1935: Actress and singer Diahann Carroll is born Carol Diahann Johnson in The Bronx, New York. She started out in the 1950s appearing in some of the earliest major studio films to feature black casts such as "Carmen Jones" and "Porgy and Bess" and starred in her own sitcom, "Julia," from 1968 to 1971, winning a Golden Globe and becoming one of the first black actors to earn an Emmy nomination. A breast cancer survivor and activist, she also is known for her stint on the 1980s primetime soap opera "Dynasty," creating the role of Dominique Deveraux.
1935: Actor Donald Sutherland, known for roles in movies such as "The Dirty Dozen," "M*A*S*H," "Klute," "Invasion of the Body Snatchers," "National Lampoon's Animal House," "Ordinary People" and "The Hunger Games," is born in Saint John, New Brunswick, Canada.

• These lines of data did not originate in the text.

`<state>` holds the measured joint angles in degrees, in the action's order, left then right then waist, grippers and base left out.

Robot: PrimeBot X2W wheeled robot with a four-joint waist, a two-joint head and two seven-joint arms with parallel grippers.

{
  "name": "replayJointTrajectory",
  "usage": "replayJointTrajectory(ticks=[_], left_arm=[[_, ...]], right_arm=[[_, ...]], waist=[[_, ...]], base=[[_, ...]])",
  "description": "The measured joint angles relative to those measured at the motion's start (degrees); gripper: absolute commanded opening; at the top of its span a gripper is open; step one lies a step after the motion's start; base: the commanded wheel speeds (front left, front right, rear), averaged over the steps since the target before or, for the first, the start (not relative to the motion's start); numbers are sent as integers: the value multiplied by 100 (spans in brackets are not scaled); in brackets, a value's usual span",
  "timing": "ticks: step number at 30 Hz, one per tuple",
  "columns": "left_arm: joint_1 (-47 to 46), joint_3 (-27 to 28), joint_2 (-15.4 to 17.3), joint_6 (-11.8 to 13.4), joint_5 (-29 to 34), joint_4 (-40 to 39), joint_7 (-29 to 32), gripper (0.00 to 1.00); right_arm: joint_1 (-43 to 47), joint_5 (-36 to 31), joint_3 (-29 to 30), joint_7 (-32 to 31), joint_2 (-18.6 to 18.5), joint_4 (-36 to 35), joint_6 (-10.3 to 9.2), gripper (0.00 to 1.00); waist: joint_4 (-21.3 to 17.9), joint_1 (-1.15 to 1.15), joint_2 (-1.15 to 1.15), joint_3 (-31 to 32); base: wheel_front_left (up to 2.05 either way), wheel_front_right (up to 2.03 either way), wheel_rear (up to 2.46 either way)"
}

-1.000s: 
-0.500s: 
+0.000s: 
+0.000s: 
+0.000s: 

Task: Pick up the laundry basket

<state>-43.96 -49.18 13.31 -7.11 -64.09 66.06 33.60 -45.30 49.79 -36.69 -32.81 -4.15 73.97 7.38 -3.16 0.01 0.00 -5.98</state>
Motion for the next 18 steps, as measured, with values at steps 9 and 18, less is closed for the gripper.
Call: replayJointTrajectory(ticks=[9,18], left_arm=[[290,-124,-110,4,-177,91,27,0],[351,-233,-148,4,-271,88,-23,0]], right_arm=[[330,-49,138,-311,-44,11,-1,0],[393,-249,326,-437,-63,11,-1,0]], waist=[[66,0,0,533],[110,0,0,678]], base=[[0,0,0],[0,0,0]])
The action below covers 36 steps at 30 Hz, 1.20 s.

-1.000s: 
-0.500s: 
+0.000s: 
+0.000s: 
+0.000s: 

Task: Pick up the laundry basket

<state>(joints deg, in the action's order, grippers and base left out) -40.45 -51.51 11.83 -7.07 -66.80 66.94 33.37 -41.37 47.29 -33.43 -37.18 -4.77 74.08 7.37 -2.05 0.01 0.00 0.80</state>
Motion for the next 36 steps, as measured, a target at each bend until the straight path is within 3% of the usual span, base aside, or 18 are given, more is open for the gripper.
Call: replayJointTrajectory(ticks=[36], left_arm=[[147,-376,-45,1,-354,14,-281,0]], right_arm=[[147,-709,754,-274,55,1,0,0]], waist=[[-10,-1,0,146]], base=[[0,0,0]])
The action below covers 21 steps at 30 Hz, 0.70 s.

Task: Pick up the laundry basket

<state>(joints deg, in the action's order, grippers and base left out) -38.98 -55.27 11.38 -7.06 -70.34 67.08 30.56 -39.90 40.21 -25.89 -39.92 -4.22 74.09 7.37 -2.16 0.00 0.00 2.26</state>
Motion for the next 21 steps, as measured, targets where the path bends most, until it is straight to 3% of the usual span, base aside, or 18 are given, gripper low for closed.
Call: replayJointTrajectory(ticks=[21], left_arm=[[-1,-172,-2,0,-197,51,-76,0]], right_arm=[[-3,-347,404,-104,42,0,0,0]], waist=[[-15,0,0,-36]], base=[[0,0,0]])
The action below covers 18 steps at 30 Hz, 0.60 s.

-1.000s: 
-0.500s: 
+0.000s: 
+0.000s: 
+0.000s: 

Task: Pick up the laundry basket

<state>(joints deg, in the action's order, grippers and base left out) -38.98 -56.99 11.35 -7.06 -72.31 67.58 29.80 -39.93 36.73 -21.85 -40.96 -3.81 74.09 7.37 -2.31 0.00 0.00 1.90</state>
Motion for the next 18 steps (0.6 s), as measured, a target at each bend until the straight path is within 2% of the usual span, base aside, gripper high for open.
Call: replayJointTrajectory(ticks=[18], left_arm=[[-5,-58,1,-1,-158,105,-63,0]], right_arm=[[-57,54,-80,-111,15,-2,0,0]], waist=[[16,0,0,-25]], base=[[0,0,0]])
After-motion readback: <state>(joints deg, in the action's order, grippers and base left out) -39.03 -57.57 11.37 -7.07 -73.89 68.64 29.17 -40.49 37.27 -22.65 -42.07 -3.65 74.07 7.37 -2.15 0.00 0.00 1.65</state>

1918: Tsar Nicholas II of Russia, his family, their doctor and three of their servants are killed during the Russian Civil War by order of the Bolshevik government. At the end of the "February Revolution" of 1917, Nicholas had abdicated and gone into internal exile in Siberia. Rumors that members of the royal family, especially Grand Duchess Anastasia, had survived persist today, despite some skeletal remains later confirmed as belonging to Nicholas' son, Alexei, and one of daughters, being uncovered near Ekaterinburg, Russia, in 2007.
1918: The RMS Carpathia, the ship that rescued the 705 survivors from the RMS Titanic, is sunk off Ireland by the German SM U-55. Five lives were lost in the sinking.

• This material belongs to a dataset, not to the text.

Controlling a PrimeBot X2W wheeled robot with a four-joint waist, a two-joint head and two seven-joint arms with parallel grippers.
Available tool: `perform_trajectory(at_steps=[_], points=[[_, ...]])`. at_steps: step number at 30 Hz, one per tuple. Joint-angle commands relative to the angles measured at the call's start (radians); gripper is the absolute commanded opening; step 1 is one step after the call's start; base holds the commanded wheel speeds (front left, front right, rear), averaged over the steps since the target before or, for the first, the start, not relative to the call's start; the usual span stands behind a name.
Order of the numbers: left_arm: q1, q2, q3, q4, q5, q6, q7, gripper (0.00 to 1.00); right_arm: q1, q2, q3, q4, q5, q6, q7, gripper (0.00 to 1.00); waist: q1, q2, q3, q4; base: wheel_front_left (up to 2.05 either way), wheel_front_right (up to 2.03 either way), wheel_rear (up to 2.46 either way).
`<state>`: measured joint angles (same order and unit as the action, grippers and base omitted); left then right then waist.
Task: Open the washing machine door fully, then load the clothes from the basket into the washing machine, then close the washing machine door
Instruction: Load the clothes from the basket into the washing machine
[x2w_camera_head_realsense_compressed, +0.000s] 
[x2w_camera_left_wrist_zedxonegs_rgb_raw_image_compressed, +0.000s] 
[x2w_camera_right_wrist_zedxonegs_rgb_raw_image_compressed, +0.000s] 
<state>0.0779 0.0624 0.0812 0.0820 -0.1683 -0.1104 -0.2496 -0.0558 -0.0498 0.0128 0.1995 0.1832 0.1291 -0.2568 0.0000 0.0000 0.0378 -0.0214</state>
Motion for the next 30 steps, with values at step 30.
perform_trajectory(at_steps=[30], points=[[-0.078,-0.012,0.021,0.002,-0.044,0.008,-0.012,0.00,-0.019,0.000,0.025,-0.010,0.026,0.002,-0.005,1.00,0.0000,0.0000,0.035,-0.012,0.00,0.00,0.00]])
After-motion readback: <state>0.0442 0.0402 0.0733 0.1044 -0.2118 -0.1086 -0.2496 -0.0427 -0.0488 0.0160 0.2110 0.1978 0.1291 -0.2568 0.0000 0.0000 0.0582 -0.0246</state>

1917: The British royal family adopts the Windsor name. The family name was changed from the German Saxe-Coburg and Gotha, due to the anti-German sentiment in the British Empire during World War I.
1917: Comedian/actress Phyllis Diller is born Phyllis Ada Driver in Lima, Ohio. Diller's career as a stand-up comic, which she started at age 37, skyrocketed in the 1960s, partly because of her many appearances with Bob Hope on his television specials, USO tours and three movies. She became a pop culture icon for her disparaging jokes about her looks, her cooking and her fictitious husband "Fang." She wore a blonde fright wig, held a long cigarette holder as a prop and laughed with a loud cackle. Diller died at age 95 on Aug. 20, 2012.
1902: Willis Haviland Carrier completes drawings for what came to be recognized as the world's first scientific air conditioning system.
1899: Actor James Cagney, known for movies such as "The Public Enemy," "Angels with Dirty Faces," "White Heat" and "Yankee Doodle Dandy," is born in New York City. Cagney won an Academy Award for "Yankee Doodle Dandy" and was also nominated for "Angels with Dirty Faces" and "Love Me or Leave Me."
1867: Harvard School of Dental Medicine is established in Boston, becoming the first dental school in the U.S.
1856: The Great Train Wreck of 1856 in Fort Washington, Pennsylvania, kills more than 60 people and injures more than 100, making it the deadliest railroad catastrophe in the world up to that time.
1790: Scottish philosopher and economics pioneer Adam Smith dies at age 67 in Edinburgh, Scotland. Smith is best known for his two classic works, "The Theory of Moral Sentiments" and "An Inquiry into the Nature and Causes of the Wealth of Nations," the latter of which is considered the first modern work of economics.